#### Work order
Beneath this line is the data. Output exactly the lines from the line with "<state>(joints rad) -0.4009" to the line with "Only one of", both ends included, and nothing more.

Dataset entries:
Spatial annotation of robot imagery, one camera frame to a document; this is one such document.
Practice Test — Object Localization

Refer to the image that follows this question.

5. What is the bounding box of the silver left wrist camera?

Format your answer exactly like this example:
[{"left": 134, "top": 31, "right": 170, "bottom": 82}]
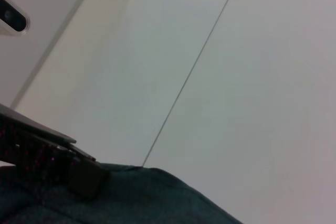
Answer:
[{"left": 0, "top": 0, "right": 31, "bottom": 37}]

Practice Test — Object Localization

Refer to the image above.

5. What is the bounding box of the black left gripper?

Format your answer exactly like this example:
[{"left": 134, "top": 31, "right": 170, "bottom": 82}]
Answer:
[{"left": 0, "top": 103, "right": 111, "bottom": 200}]

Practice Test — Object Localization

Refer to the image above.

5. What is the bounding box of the dark blue insulated lunch bag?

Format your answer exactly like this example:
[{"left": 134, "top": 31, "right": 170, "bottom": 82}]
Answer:
[{"left": 0, "top": 163, "right": 244, "bottom": 224}]

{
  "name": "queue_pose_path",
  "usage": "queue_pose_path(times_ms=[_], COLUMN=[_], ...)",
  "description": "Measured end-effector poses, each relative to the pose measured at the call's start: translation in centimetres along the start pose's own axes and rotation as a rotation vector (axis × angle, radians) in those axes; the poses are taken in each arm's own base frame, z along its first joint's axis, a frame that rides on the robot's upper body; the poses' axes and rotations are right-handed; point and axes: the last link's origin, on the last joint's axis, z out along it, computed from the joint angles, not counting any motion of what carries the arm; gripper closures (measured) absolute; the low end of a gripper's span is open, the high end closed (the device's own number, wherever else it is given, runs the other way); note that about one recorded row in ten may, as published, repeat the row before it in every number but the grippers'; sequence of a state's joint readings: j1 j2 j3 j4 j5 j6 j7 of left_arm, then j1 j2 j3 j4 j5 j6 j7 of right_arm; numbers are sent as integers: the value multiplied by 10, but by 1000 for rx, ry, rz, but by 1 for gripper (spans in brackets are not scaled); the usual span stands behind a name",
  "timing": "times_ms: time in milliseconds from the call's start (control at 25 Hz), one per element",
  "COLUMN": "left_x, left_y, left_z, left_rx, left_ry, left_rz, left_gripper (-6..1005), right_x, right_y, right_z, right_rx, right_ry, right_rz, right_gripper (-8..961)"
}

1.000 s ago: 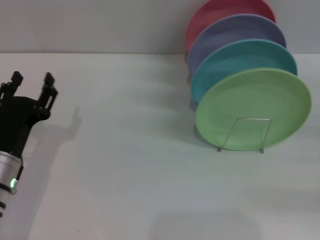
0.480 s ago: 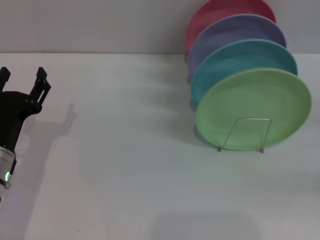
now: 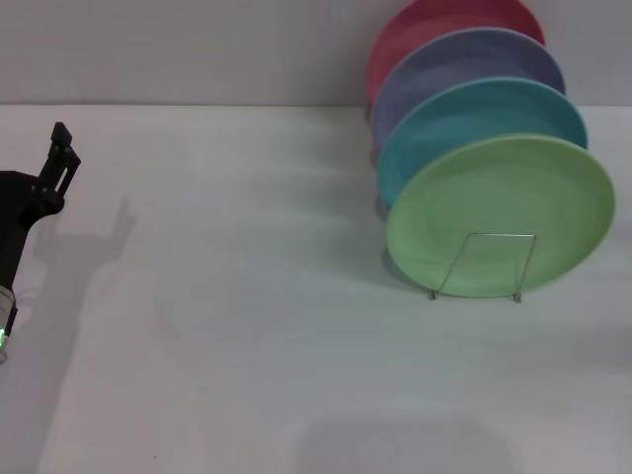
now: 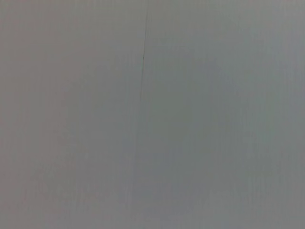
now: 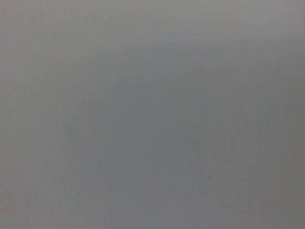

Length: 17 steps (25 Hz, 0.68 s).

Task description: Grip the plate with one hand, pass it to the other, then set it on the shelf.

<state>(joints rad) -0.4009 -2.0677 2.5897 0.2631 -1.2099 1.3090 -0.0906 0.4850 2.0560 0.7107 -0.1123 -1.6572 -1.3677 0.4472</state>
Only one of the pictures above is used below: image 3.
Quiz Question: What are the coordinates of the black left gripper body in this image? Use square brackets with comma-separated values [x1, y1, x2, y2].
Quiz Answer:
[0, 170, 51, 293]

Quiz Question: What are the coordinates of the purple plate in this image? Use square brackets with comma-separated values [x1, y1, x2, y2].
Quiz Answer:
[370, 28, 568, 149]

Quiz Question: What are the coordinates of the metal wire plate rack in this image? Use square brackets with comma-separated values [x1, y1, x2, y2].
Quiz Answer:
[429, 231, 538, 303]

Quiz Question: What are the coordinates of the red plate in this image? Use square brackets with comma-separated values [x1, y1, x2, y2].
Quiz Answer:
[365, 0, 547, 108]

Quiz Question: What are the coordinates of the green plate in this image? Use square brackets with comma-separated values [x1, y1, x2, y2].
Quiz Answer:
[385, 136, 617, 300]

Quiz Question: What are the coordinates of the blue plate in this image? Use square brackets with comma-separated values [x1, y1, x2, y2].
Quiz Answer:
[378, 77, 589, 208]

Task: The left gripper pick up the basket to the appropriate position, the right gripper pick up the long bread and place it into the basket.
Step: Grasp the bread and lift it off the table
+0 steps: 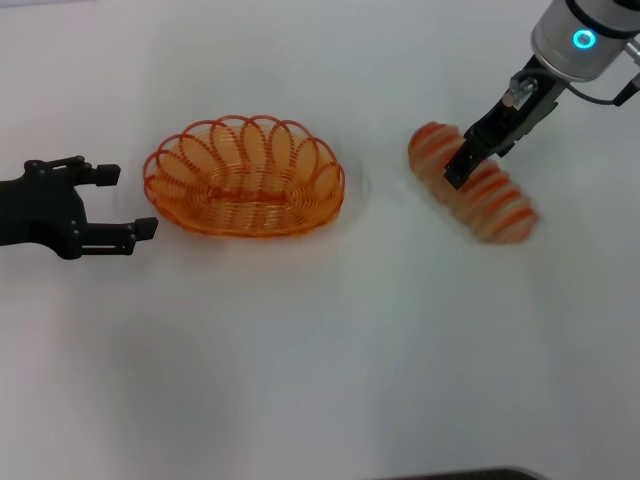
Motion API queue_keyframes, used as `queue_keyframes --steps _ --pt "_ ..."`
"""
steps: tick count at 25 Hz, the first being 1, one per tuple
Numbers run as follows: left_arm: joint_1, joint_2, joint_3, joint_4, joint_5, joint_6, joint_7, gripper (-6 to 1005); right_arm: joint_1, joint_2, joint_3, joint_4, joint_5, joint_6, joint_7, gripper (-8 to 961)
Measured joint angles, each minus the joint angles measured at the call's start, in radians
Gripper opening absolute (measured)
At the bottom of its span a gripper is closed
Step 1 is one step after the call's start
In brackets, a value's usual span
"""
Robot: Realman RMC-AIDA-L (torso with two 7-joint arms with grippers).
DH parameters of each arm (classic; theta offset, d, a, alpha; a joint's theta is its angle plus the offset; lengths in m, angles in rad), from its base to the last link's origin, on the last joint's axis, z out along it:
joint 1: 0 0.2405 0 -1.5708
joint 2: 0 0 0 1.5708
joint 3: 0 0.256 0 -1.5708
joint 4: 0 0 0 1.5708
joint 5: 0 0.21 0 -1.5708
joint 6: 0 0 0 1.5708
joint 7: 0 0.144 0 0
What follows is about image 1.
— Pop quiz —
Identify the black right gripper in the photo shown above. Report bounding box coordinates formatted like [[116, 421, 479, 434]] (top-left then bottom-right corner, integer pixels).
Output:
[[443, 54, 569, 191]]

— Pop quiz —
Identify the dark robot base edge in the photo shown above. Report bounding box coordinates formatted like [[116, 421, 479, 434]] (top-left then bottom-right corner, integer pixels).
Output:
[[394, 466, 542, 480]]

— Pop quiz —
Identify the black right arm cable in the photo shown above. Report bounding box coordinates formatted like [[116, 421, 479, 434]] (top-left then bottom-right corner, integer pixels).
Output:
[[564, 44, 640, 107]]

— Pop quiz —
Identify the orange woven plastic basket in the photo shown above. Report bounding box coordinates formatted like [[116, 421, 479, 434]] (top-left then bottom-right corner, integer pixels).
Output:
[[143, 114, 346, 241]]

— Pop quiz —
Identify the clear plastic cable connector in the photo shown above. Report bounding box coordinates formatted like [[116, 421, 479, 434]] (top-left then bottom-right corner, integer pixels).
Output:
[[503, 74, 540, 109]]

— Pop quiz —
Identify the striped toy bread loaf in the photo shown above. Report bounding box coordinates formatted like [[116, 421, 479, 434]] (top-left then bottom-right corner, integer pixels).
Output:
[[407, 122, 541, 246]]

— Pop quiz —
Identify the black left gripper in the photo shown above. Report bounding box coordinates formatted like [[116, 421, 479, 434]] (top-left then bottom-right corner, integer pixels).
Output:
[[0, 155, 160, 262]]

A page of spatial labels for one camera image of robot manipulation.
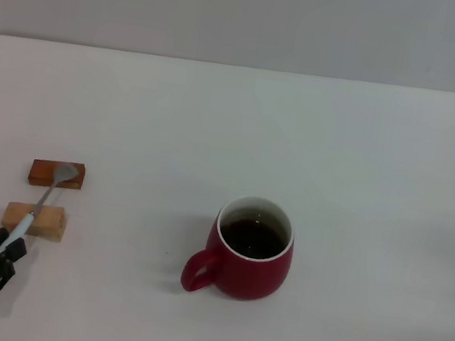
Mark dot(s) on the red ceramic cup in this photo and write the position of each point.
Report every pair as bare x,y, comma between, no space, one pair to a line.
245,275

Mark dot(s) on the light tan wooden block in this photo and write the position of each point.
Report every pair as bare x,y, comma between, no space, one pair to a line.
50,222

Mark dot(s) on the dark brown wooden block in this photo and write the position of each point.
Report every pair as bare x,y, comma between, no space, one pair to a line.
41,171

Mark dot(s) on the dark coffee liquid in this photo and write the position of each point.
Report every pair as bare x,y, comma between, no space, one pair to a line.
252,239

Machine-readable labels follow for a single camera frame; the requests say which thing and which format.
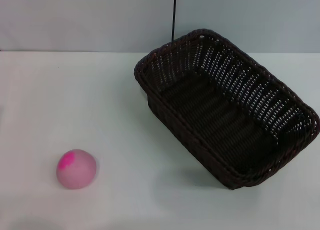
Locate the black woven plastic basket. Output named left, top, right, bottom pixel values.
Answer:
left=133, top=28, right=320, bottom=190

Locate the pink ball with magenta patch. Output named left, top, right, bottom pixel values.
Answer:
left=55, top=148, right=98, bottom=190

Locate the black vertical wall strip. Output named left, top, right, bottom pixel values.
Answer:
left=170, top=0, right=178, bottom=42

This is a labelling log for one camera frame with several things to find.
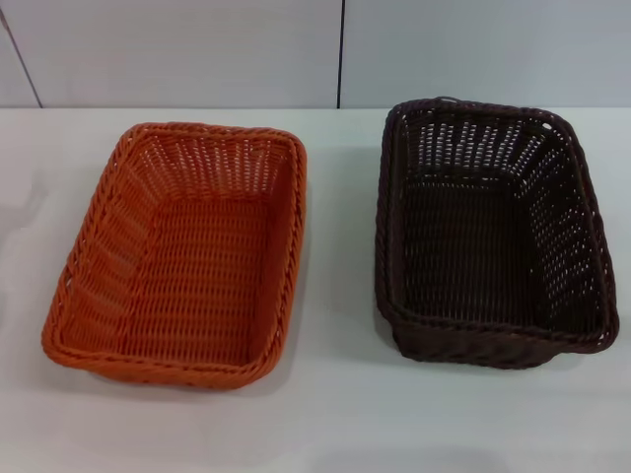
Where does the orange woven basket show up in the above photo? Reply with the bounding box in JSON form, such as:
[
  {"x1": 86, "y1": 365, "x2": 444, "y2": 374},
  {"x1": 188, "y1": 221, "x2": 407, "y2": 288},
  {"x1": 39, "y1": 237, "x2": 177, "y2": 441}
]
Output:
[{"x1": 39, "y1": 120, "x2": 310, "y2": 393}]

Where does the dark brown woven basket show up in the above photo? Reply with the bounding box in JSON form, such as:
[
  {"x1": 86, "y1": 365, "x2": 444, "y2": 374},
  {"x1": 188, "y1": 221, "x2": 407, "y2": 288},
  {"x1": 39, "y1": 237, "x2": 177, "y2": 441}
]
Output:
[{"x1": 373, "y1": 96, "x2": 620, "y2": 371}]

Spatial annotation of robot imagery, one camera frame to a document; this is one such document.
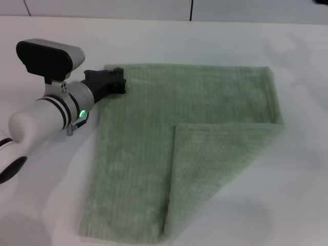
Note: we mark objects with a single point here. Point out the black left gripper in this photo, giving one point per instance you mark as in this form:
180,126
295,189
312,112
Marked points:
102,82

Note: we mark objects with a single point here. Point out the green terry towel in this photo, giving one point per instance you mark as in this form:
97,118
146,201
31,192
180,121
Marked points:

#### Written response
<state>(joints rad) -0.4009 -2.0677 2.5897 0.2631 -1.2099 1.3090 -0.0906 0.4850 2.0560 0.7107 -0.1123 -1.6572 -1.3677 0.4472</state>
Only one of the pictures above is used below: image 3.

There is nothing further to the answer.